Dix ans après s'être entendus sur une clause discriminatoire, Laval et son syndicat de pompiers ont été épinglés par le Tribunal des droits de la personne. Ils devront payer conjointement 675 000$ à 38 jeunes pompiers qui ont été lésés.

La Ville de Laval a aussitôt annoncé hier qu'elle comptait porter la décision en appel. «Ce que nous avons fait l'a été en toute bonne foi à l'époque: nous devions trouver une solution», dit Marc Laforge, porte-parole à la Ville. L'Association des pompiers entend soumettre la question à ses membres la semaine prochaine. «Notre prétention, c'est que c'est à l'employeur de payer, pas à nous», précise Richard Carpentier, président.

 

En 1998, Laval, comme toutes les municipalités québécoises, est obligée de diminuer ses coûts de main-d'oeuvre de 6% en vertu de la loi 414. Plusieurs d'entre elles choisissent la même voie, celle des clauses discriminatoires envers les nouveaux employés, surnommées «clauses orphelin». La loi 414 interdit par ailleurs de diminuer les salaires des employés déjà à l'emploi des municipalités, mais permet de leur demander des concessions sur les autres conditions de travail, comme les vacances et le régime de retraite.

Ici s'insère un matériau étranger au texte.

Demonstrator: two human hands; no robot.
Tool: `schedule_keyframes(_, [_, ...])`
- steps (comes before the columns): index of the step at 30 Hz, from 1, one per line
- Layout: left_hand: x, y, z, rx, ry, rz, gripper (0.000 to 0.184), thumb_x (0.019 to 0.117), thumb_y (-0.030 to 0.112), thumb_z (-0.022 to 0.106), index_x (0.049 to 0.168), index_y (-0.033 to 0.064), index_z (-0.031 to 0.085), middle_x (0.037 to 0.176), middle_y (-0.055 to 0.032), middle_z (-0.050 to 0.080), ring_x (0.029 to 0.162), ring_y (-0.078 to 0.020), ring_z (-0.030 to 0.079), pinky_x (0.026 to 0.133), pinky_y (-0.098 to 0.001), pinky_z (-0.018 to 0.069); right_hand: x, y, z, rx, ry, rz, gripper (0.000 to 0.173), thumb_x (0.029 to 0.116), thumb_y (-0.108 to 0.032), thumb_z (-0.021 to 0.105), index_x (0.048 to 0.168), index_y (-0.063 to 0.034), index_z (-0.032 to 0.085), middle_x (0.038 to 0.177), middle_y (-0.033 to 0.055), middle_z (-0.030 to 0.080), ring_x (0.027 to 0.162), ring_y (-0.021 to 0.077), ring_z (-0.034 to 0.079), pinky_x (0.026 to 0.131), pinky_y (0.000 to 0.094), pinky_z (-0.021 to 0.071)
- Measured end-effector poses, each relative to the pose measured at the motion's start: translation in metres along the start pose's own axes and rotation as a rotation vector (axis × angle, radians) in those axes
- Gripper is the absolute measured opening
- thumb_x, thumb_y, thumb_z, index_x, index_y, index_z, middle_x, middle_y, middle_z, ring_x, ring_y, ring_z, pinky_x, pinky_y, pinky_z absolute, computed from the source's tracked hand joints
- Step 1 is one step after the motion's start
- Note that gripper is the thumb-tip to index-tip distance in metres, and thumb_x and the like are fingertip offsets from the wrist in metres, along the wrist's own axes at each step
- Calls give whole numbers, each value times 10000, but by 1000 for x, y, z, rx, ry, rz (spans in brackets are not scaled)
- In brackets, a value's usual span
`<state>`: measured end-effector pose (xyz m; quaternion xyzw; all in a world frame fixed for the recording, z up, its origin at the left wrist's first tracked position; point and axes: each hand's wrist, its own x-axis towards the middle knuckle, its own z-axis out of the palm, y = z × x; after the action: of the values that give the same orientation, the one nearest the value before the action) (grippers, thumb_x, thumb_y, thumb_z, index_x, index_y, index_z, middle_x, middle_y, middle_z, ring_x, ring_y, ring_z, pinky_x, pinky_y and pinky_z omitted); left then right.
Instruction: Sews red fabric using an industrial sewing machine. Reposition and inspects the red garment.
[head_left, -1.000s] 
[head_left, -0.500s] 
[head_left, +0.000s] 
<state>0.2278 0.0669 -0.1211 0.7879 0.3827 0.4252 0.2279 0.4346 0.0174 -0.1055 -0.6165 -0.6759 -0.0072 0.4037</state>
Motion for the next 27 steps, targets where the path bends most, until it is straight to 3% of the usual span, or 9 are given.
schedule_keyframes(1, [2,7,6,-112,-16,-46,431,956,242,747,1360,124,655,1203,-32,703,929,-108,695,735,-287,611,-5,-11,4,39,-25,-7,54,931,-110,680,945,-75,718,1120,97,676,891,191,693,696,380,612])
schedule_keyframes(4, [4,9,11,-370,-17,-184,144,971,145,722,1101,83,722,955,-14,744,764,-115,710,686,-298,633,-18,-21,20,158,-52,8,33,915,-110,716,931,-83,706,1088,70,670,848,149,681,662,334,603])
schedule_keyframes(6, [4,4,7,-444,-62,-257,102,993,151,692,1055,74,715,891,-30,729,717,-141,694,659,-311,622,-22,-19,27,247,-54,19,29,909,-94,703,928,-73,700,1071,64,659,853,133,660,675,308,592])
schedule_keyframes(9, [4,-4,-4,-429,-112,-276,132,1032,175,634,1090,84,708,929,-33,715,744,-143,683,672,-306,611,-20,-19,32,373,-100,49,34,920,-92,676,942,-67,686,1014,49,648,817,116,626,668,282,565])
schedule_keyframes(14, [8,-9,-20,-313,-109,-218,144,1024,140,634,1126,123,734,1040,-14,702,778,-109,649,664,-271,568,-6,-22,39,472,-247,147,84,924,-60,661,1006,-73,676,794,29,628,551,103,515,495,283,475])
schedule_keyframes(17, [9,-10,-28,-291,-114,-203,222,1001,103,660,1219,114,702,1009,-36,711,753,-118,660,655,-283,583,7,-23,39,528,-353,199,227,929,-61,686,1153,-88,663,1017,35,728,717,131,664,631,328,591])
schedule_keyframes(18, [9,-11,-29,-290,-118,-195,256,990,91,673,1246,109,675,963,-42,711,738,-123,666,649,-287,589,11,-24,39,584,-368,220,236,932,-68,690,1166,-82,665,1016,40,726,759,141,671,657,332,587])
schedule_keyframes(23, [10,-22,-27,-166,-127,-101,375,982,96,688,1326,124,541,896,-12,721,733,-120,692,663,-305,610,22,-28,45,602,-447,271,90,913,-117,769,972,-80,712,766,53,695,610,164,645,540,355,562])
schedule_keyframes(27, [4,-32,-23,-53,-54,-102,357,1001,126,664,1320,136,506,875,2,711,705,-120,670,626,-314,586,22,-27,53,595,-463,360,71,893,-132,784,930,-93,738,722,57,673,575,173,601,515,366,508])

Laval et l'Association des pompiers s'entendent alors sur une convention collective qui traite différemment les nouveaux pompiers: ils gagneront moins à l'embauche et prendront 18 mois de plus que les anciens pour atteindre le maximum de leur rémunération, soit 54 000$. La convention est adoptée en assemblée générale par 96% des pompiers. La même clause a été renouvelée dans les conventions collectives signées en 2001 et en 2005.

Irrités par ce qu'ils perçoivent comme une injustice, les pompiers recrus - ils sont une dizaine en 2001 - attendent jusqu'en décembre 2004 pour porter plainte devant la Commission des droits de la personne. Au total, une cinquantaine de plaintes provenant d'autant de pompiers, sur les 190 alors à l'emploi de Laval, sont déposées devant la commission, qui transmet le dossier au tribunal des droits de la personne.

La décision est tombée le 5 mars dernier: Laval et l'Association de pompiers ont adopté une convention collective comportant des clauses discriminatoires fondées sur l'âge. Selon un tableau déposé en preuve, les pompiers lésés étaient mathématiquement les plus jeunes. Dans le groupe des 20-29 ans, par exemple, 96% des 26 pompiers étaient concernés par la clause orphelin. Aucun pompier de plus de 40 ans n'était lésé. Le Tribunal a cependant rejeté 12 plaintes sur 50, celles des pompiers embauchés après 2003. Ceux-ci ne sont plus traités de façon discriminatoire, estime le tribunal, puisque tous les pompiers sous l'ancien régime ont atteint le maximum de leur salaire. Les 38 pompiers lésés se partagent des sommes allant de 7000 à 26 000$, la moyenne tournant autour de 23 000$.

L'Association des pompiers de Laval se défend aujourd'hui d'avoir négocié des concessions sur le dos de ses jeunes. «Il fallait trouver 1,8 million, c'est ce que la Ville nous demandait, la pression était très forte, dit Richard Carpentier. Par la suite, on a toujours travaillé pour améliorer la situation de nos jeunes. Nous somme un des seuls corps importants de pompiers au Québec à n'avoir aucun occasionnel ou temporaire, que des permanents.»

La décision a été applaudie par Force Jeunesse, un organisme créé en 1998 et visant la défense des conditions de travail des jeunes. Son président, Jonathan Plamondon, se dit cependant inquiet de voir un retour en force de ces clauses discriminatoires. «Ça commence à revenir à la mode, c'est notre perception. On craint que la crise économique serve de prétexte pour instaurer des clauses orphelin soi-disant temporaires.»